#### What is being asked:
Leave out the pictures and repeat the entries below verbatim.

#### Records supplied:
# # # #

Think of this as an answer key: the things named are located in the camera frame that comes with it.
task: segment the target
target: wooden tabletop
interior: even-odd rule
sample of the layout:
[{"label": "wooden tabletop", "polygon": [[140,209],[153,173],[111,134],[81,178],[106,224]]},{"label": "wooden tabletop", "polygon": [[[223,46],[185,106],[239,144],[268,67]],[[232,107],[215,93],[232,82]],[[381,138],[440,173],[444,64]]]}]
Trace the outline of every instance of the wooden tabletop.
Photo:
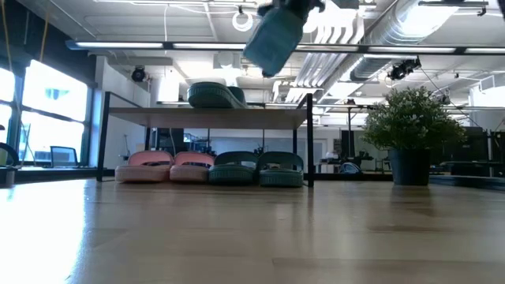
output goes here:
[{"label": "wooden tabletop", "polygon": [[306,110],[111,107],[109,115],[159,128],[297,129]]}]

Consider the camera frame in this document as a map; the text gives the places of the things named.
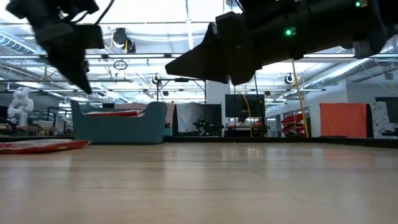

# # # #

#### Answer for the task:
Think of this as an answer key: the things named are located in the camera frame that comes with it.
task: segment the target
target: wooden tabletop
interior: even-odd rule
sample of the layout:
[{"label": "wooden tabletop", "polygon": [[140,209],[153,173],[111,134],[81,178],[106,224]]},{"label": "wooden tabletop", "polygon": [[[223,46],[185,106],[239,144],[268,67]],[[232,107],[215,93],[232,82]],[[381,138],[440,173],[444,64]]]}]
Trace the outline of every instance of the wooden tabletop.
Photo:
output goes here:
[{"label": "wooden tabletop", "polygon": [[306,110],[111,107],[109,115],[159,128],[297,129]]}]

Consider the camera frame in this document as a map; the text gives the places of the things named.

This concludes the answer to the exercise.